🤖 AI Summary
This work addresses domain shift, partial label mismatch, and gender bias in cross-device, cross-cohort speech data for classifying Parkinson’s disease (PD) and amyotrophic lateral sclerosis (ALS). The authors propose a hybrid framework integrating style transfer with conditional adversarial alignment to learn gender-invariant and domain-generalized speech representations. By leveraging conditional adversarial domain alignment and adversarial gender disentanglement, the model enables robust three-class classification of healthy, PD, and ALS speech across domains. The study establishes the first unified cross-cohort benchmark that jointly accounts for partially overlapping labels and fairness constraints. Evaluated on four heterogeneous vowel datasets, the method significantly outperforms twelve state-of-the-art approaches under both domain generalization and unsupervised domain adaptation settings, while effectively mitigating gender disparities and enhancing model generalizability and fairness.
📝 Abstract
Voice-based digital biomarkers can enable scalable, non-invasive screening and monitoring of Parkinson's disease (PD) and Amyotrophic Lateral Sclerosis (ALS). However, models trained on one cohort or device often fail on new acquisition settings due to cross-device and cross-cohort domain shift. This challenge is amplified in real-world scenarios with partial-label mismatch, where datasets may contain different disease labels and only partially overlap in class space. In addition, voice-based models may exploit demographic cues, raising concerns about gender-related unfairness, particularly when deployed across heterogeneous cohorts. To tackle these challenges, we propose a hybrid framework for unified three-class (healthy/PD/ALS) cross-domain voice classification from partially overlapping cohorts.

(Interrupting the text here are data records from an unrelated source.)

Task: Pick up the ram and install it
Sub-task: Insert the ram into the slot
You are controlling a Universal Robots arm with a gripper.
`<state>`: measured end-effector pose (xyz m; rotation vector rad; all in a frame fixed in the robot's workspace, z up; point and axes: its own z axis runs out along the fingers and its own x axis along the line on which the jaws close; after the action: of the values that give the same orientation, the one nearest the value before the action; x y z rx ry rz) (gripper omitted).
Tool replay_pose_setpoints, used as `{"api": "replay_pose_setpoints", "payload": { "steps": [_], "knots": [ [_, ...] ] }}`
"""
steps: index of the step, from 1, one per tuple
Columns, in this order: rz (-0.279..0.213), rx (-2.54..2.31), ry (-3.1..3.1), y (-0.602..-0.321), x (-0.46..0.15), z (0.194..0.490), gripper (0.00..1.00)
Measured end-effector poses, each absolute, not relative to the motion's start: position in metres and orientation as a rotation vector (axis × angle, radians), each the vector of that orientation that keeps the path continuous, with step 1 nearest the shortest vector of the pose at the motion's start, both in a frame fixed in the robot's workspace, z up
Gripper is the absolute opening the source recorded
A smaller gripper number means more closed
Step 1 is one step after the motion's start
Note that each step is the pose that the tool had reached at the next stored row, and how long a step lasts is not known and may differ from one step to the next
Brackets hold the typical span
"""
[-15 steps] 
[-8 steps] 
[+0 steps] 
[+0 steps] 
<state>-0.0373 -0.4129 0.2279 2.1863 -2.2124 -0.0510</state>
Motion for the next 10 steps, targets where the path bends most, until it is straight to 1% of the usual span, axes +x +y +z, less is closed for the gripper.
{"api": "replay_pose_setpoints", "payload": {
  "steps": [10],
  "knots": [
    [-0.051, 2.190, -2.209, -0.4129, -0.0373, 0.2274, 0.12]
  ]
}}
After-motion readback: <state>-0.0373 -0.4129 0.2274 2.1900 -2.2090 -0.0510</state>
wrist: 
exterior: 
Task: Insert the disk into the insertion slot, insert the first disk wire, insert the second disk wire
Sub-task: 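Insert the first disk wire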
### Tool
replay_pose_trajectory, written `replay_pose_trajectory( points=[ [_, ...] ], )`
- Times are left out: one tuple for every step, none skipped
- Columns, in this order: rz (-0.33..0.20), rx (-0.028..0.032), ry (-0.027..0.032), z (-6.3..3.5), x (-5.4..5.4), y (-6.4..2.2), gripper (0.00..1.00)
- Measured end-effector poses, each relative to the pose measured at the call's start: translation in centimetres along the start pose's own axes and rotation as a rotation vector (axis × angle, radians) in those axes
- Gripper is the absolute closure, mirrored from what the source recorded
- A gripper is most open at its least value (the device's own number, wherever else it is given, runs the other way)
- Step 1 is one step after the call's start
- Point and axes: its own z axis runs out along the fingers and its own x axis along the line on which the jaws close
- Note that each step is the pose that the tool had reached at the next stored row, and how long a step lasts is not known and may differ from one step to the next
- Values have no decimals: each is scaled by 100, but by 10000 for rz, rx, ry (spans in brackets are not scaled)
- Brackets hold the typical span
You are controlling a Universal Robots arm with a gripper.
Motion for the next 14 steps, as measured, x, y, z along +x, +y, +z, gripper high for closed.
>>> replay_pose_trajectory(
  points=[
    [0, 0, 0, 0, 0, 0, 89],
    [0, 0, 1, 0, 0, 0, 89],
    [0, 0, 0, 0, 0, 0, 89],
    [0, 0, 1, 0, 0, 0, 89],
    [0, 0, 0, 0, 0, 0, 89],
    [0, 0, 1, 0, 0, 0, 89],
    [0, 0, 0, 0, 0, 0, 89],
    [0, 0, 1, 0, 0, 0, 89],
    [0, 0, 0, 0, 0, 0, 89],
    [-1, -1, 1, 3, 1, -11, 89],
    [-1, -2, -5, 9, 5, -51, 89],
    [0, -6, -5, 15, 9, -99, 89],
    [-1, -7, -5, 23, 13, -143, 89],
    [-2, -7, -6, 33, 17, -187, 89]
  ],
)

The method combines style-based domain generalization with conditional adversarial alignment tailored to partial-label settings, reducing negative transfer. An additional adversarial gender branch promotes gender-invariant representations. We conduct a comprehensive evaluation across four heterogeneous sustained-vowel datasets, spanning distinct acquisition settings and devices, under both domain generalization and unsupervised domain adaptation protocols. The proposed approach is compared against twelve state-of-the-art machine learning and deep learning methods, and further evaluated through three targeted ablations, providing the first cross-cohort benchmark and end-to-end domain-adaptive framework for unified healthy/PD/ALS voice classification under partial-label mismatch and fairness constraints. Across all experimental settings, our method consistently achieves the best external generalization over the considered evaluation metrics, while maintaining reduced gender disparities. Notably, no competing method shows statistically significant gains in external performance.